*YOUR INSTRUCTIONS:*
Exactly the lines from the one holding "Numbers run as" through the final line of the data are wanted, copied as written.

Entries taken from a collection
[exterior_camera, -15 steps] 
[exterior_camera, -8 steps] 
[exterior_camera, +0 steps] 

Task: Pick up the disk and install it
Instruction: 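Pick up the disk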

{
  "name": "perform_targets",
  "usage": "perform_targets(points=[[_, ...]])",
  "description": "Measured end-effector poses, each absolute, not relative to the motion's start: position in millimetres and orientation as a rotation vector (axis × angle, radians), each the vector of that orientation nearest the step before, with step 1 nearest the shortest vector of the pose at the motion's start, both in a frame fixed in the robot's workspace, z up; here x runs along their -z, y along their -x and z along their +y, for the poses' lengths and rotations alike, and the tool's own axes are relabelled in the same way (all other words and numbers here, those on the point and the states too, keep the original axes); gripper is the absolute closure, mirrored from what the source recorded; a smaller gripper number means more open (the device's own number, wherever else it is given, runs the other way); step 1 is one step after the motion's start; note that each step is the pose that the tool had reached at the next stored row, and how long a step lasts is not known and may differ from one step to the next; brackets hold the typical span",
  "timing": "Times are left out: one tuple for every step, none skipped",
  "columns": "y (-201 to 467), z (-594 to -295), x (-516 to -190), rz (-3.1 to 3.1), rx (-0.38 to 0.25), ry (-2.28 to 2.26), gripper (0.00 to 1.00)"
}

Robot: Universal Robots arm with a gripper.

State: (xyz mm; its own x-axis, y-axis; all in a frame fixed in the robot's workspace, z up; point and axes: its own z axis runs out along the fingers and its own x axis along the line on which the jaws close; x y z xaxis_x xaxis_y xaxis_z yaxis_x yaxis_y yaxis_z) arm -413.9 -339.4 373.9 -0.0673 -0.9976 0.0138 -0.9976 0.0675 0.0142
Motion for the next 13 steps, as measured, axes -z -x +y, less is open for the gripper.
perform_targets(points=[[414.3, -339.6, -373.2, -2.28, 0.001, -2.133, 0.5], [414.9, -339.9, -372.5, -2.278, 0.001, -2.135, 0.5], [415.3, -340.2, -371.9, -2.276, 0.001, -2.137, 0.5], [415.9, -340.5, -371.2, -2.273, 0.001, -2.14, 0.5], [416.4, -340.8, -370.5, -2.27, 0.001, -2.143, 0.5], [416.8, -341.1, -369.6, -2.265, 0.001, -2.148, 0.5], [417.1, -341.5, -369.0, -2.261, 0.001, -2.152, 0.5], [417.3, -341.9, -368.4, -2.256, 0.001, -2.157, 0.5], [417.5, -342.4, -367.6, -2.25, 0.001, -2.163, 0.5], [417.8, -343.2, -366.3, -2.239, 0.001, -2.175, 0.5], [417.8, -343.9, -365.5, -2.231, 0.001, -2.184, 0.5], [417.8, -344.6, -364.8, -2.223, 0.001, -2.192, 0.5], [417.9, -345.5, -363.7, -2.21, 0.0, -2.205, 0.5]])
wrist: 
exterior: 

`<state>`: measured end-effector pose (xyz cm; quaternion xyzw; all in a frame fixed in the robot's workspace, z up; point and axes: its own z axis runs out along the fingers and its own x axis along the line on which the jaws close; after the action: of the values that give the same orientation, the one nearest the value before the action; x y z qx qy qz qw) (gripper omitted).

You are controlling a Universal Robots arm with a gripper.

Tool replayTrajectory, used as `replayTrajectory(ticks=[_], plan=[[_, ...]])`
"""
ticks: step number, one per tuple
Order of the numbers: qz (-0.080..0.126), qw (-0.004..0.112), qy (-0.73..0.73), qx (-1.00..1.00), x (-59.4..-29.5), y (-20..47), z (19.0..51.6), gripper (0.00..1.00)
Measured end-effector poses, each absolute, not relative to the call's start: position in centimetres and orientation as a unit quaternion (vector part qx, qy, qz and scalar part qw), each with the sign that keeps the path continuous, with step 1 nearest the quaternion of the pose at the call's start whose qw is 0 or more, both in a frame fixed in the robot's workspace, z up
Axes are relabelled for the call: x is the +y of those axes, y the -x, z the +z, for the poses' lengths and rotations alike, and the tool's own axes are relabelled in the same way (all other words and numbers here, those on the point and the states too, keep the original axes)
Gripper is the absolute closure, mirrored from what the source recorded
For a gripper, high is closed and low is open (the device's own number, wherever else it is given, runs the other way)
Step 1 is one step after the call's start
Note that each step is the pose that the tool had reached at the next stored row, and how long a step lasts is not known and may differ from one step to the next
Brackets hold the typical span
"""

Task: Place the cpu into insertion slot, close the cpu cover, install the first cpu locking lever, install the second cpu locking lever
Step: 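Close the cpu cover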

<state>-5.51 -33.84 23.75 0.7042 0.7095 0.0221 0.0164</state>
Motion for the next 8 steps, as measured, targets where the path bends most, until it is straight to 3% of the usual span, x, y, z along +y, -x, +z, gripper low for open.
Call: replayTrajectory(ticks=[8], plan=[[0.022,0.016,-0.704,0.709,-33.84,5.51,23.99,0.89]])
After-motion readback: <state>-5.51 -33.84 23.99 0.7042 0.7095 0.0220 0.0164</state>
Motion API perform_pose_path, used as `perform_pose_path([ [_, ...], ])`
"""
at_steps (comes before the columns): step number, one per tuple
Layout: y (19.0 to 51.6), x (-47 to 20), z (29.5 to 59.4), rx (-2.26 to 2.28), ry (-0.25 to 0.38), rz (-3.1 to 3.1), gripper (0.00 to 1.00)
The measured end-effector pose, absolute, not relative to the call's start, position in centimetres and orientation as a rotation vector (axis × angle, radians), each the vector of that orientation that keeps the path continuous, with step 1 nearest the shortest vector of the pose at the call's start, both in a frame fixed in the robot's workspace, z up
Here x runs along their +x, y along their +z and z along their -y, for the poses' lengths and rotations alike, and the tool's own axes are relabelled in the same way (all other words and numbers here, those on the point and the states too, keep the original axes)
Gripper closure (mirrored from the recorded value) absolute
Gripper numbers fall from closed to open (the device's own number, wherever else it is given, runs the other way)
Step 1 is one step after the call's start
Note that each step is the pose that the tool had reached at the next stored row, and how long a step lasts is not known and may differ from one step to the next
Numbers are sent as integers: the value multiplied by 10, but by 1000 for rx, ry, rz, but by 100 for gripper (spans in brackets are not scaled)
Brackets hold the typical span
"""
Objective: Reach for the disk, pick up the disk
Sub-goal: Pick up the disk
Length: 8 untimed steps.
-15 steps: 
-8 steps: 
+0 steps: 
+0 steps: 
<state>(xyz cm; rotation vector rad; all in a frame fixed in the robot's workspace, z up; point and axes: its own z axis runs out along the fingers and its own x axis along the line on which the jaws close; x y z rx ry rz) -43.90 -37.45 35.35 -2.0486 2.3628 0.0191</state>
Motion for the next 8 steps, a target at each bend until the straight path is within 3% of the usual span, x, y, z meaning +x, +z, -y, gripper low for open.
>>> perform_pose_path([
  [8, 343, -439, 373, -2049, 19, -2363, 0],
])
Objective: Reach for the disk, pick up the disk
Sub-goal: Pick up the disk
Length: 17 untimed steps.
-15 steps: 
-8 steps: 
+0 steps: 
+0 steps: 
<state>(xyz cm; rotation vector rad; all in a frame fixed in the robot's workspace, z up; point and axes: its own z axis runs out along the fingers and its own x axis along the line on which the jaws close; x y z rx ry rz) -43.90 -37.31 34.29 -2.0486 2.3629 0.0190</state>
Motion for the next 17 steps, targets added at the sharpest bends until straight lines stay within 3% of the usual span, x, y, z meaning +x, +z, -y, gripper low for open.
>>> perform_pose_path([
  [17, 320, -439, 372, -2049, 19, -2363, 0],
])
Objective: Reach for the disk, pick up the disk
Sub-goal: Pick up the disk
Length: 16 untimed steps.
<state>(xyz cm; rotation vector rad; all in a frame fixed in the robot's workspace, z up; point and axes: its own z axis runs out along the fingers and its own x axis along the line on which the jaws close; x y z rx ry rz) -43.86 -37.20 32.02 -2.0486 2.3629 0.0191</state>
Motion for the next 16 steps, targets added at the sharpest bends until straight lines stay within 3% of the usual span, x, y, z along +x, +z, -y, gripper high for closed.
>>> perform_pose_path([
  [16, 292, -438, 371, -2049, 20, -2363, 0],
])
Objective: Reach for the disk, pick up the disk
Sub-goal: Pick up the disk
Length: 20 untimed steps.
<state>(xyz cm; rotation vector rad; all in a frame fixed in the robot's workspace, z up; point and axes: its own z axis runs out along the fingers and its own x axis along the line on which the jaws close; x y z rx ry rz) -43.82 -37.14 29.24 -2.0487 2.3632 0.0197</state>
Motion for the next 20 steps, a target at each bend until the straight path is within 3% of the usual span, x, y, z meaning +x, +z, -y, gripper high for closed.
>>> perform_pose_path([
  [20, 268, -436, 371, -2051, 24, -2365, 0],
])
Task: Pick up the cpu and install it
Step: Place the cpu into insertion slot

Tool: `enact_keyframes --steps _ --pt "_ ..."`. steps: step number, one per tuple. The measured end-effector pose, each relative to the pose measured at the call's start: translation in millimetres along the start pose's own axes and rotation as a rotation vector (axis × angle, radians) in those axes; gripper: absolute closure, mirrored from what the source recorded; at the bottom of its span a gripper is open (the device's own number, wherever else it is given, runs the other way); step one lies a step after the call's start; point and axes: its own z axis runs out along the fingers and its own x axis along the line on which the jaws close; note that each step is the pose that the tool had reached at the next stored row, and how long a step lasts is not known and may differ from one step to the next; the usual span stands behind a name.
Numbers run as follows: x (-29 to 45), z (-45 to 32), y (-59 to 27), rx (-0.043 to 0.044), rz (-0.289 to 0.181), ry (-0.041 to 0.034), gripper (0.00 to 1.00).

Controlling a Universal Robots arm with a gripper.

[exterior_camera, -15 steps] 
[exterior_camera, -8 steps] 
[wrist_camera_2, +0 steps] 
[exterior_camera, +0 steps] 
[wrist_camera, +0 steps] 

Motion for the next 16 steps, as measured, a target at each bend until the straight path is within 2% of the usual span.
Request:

*PROBLEM SOLUTION:*
Numbers run as follows: x (-29 to 45), z (-45 to 32), y (-59 to 27), rx (-0.043 to 0.044), rz (-0.289 to 0.181), ry (-0.041 to 0.034), gripper (0.00 to 1.00).

Controlling a Universal Robots arm with a gripper.

[exterior_camera, -15 steps] 
[exterior_camera, -8 steps] 
[wrist_camera_2, +0 steps] 
[exterior_camera, +0 steps] 
[wrist_camera, +0 steps] 

Motion for the next 16 steps, as measured, a target at each bend until the straight path is within 2% of the usual span.
Request:

The answer has been given, and the exercise is complete.